Abstract

This paper was designed to shed light both on the ways in which teachers respond to student failure attributed to low ability or to low effort and on the ways in which primary school pupils interpret and react to these responses. In Study 1 60 Israeli primary school teachers stated what they would say to and feel about a student presented as failing because of low ability or low effort. As expected, teachers were more likely to respond to the low ability pupil with pity and offers of help and to the low effort student with anger and demands that he/she should have done better.

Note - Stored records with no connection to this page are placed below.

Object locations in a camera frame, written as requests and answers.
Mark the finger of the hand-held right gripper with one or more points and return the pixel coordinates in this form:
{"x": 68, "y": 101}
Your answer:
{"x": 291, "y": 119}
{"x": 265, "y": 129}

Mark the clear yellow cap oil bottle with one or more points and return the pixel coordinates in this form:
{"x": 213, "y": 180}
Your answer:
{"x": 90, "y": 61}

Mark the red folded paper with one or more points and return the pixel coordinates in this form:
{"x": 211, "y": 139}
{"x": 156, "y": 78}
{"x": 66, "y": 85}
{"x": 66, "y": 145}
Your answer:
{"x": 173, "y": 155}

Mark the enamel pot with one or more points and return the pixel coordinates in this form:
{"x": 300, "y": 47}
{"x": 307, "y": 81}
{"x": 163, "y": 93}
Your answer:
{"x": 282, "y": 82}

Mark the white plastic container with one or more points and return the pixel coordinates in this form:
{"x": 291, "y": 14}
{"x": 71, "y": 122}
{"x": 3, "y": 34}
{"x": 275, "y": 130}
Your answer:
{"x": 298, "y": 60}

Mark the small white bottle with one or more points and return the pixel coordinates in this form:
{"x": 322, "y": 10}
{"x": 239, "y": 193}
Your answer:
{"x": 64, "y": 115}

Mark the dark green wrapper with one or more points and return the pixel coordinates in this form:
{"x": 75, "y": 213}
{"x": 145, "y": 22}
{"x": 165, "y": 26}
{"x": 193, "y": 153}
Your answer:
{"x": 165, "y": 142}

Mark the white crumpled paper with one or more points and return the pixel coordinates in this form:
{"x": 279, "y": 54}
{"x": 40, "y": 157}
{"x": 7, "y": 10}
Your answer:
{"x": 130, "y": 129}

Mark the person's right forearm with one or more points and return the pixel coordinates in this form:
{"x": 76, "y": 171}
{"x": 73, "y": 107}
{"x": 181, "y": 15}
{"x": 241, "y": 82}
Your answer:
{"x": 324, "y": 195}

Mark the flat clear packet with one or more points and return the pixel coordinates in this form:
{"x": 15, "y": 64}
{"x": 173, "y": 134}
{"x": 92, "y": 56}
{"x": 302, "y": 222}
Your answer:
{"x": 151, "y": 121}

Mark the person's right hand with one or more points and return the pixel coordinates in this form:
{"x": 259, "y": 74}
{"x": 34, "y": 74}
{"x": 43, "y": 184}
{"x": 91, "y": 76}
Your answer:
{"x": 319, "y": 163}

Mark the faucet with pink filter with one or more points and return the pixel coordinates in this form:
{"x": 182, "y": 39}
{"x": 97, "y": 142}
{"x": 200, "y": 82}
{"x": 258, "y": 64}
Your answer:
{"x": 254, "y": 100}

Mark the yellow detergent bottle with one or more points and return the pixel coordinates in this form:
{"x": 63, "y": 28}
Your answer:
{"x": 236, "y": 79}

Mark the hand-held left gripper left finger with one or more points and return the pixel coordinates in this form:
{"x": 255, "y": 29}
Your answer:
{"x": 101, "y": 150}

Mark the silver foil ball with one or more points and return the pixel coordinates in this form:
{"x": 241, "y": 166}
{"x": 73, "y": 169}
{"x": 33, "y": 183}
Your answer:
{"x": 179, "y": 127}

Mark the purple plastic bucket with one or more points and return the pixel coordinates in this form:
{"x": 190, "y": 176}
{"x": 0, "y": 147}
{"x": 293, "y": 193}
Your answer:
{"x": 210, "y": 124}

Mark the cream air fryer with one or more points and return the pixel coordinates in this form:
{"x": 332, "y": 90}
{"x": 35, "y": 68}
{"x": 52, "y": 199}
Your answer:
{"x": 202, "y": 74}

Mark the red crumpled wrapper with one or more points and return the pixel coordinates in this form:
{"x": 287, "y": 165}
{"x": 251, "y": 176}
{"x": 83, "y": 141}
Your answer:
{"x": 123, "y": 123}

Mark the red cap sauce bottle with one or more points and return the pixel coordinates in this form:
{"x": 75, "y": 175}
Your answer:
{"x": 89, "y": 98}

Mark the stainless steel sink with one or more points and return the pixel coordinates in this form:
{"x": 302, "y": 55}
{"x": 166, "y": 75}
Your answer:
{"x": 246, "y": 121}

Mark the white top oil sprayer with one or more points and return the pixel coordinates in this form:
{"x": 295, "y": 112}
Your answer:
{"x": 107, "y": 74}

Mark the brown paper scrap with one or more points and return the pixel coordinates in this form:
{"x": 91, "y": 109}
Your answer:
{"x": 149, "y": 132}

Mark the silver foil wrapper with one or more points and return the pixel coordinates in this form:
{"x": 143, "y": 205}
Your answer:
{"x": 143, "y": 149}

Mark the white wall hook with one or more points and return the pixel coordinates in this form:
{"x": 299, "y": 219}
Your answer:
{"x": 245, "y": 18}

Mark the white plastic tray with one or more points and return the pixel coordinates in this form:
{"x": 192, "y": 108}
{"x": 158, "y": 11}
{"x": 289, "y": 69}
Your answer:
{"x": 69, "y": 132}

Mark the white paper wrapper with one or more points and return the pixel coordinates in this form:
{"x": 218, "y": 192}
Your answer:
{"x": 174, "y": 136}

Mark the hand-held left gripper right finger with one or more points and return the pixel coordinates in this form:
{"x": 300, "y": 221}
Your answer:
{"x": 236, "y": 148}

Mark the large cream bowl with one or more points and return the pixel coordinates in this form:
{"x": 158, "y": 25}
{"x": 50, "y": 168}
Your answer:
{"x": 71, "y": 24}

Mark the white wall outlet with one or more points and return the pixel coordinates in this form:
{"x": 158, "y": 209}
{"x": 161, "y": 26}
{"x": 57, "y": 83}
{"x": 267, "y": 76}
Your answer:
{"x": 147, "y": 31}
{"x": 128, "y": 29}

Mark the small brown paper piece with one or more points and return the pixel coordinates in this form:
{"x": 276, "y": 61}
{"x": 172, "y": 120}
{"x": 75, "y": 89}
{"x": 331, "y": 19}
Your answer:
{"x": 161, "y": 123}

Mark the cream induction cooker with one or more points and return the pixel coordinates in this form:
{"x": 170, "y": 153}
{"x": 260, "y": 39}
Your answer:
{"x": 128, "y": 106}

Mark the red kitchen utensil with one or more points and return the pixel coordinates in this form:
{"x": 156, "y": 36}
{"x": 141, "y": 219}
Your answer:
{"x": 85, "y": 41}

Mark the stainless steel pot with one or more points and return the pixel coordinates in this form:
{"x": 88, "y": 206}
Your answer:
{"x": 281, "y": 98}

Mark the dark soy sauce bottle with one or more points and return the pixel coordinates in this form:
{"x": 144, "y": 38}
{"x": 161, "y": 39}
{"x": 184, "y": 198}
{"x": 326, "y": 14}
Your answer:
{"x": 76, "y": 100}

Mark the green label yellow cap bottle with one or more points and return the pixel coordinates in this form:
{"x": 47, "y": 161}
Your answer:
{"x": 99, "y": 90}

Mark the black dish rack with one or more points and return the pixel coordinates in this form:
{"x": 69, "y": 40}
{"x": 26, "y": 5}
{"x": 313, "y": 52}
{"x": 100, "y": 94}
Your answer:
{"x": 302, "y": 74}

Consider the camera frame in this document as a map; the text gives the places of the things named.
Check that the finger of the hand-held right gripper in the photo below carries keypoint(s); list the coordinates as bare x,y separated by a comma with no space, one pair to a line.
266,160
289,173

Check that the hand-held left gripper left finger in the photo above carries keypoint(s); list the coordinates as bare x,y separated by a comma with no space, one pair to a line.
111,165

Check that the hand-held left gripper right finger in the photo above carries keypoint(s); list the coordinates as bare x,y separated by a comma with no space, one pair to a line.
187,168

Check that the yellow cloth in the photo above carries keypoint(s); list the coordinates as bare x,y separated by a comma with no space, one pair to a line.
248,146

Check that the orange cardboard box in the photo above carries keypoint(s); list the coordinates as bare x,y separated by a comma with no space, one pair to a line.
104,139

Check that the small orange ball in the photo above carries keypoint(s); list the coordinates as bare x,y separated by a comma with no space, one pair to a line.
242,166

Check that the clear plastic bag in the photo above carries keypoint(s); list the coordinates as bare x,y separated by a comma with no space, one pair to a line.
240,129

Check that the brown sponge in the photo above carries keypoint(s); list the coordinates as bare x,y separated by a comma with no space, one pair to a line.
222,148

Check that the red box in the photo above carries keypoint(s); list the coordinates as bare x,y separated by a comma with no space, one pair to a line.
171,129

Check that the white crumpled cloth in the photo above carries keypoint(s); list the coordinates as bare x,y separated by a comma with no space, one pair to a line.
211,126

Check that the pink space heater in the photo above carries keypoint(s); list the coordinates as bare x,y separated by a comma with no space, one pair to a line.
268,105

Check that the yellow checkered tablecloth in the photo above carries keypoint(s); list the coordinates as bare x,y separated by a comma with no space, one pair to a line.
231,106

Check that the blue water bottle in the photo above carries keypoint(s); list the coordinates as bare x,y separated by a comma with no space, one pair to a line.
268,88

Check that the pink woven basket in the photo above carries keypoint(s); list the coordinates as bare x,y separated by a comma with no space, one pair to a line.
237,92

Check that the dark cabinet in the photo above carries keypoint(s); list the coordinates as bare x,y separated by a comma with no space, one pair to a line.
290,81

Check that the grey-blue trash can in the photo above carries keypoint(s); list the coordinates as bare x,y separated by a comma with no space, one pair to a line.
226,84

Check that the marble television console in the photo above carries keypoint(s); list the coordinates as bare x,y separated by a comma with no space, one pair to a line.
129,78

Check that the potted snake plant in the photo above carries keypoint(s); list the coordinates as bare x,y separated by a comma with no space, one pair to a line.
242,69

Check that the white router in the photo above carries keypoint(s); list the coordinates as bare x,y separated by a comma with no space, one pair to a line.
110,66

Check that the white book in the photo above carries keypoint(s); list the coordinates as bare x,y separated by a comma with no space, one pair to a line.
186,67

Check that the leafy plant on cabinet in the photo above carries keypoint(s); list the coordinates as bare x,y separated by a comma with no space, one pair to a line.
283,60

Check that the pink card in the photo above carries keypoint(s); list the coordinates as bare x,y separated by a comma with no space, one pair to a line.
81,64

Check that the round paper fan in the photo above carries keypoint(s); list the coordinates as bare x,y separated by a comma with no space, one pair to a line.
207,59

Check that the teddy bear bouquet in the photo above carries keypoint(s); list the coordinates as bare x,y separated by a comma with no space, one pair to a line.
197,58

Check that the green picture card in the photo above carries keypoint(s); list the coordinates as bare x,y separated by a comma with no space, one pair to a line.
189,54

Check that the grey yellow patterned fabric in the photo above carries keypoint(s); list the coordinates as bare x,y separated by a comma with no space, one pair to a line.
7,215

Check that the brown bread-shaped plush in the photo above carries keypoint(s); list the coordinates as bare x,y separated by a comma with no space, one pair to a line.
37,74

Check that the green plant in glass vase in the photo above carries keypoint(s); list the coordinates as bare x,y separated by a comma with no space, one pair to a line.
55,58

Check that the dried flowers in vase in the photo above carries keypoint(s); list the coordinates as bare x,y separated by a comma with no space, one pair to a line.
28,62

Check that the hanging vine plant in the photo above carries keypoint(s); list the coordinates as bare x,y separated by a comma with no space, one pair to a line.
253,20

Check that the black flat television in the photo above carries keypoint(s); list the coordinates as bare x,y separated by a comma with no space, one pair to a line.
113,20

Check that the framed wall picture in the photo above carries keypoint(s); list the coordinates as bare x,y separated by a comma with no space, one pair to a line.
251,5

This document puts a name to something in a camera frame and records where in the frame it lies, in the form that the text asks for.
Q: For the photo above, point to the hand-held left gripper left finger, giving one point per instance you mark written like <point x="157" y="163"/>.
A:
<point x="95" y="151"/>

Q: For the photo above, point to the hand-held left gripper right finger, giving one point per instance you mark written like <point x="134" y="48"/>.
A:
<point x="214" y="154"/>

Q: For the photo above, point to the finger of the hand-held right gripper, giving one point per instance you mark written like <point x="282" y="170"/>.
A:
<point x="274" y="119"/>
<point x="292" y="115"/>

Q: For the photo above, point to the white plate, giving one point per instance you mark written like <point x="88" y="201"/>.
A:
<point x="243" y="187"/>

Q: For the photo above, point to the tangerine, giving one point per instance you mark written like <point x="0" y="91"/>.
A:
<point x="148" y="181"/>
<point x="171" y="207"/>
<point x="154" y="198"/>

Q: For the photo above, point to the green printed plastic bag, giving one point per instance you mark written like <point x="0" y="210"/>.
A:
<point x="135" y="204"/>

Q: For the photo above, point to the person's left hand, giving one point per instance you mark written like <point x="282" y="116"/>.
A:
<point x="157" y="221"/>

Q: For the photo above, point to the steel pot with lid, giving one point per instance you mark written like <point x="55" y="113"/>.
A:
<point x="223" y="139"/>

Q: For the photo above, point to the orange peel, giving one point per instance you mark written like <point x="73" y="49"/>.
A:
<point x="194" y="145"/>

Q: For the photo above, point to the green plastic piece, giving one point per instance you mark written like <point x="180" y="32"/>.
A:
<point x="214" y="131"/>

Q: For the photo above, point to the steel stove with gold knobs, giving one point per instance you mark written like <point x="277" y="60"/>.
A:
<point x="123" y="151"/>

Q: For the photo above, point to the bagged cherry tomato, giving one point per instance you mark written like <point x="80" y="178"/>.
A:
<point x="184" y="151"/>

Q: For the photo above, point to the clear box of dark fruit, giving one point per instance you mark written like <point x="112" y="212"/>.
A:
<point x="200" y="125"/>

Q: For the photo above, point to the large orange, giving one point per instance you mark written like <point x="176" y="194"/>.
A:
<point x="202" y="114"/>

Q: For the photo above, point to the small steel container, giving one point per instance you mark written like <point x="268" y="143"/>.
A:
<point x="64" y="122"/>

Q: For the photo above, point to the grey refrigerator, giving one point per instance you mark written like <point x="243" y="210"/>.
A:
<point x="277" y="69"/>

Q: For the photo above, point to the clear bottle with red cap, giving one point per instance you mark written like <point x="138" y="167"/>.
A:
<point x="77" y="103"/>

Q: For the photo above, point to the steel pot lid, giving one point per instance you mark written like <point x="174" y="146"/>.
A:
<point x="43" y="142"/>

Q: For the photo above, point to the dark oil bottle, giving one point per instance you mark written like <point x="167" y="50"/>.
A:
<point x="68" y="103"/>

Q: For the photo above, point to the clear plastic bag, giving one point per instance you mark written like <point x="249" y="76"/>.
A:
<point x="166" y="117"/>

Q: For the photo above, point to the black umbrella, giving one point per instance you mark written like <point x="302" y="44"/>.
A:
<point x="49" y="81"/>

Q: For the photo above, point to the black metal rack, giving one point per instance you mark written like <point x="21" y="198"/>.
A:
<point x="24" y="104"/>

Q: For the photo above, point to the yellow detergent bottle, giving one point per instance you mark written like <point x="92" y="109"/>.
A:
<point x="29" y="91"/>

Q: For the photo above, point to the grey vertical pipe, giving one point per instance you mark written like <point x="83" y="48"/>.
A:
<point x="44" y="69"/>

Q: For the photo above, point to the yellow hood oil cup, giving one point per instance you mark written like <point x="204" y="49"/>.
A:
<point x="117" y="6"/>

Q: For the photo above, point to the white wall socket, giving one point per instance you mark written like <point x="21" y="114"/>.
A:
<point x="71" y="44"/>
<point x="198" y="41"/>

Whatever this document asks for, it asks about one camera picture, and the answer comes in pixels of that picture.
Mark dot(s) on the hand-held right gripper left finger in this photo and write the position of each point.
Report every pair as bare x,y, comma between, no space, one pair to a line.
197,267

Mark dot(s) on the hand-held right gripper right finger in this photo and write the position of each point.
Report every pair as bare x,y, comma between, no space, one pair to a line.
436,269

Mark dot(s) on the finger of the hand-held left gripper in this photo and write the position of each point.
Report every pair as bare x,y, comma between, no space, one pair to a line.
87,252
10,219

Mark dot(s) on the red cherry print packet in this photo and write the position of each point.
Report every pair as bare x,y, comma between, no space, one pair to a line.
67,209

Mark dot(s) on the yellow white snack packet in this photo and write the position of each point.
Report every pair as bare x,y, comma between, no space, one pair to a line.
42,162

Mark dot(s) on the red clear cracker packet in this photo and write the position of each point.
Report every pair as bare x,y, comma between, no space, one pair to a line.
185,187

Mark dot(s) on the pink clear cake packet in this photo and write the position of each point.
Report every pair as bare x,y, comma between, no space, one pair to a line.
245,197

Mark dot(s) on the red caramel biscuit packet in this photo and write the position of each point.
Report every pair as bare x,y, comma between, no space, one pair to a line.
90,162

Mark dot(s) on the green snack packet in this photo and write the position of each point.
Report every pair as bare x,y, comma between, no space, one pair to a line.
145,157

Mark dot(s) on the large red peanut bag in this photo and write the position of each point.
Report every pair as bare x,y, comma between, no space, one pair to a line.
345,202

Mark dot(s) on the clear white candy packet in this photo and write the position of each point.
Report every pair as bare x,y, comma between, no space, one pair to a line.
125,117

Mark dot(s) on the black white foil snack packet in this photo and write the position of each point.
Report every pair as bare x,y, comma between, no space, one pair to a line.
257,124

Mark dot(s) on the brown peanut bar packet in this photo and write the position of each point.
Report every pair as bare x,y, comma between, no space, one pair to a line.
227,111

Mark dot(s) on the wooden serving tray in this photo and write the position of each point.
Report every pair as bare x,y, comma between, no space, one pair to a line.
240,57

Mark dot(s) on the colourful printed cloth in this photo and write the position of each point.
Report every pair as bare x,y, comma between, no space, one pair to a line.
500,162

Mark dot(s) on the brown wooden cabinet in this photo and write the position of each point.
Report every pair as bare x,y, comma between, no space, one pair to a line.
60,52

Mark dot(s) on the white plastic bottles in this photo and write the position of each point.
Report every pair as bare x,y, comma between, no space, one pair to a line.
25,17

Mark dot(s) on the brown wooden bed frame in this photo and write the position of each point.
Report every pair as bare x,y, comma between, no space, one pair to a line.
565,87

Study 2 then asked 178 3rd and 6th grade children to infer teacher emotion, attributions for student failure, and subsequent achievement behaviours after reading that a teacher responded to a same‐age pupil in one of the following ways: ‘I expect to hear better answers than that from you’; ‘Let's see if someone else can help out’; and ‘Let me help you see where you went wrong so we can work out the answer together’. These responses were derived from Study 1 and were expected to create low effort, ‘helpless’ low ability and ‘constructive’ low ability attributional conditions respectively. The results for Grade 6 were consistent with attribution theory, since children rated teacher anger and effort attributions higher in the low effort than in the helpless low ability condition, and over all conditions greater inferred teacher anger enhanced predictions of subsequent effort by promoting causal attributions of student failure to insufficient effort. In contrast, Grade 3 children inferred greater anger in the low effort condition, but attributed failure to effort in all conditions and inferred teacher anger was directly and negatively correlated with predictions of subsequent effort. In addition, the results indicated that predictions for future achievement strivings were most positive at both ages in the constructive low ability condition. Implications for the development of attributional understandings and for practitioners interested in maintaining motivation after failure are discussed.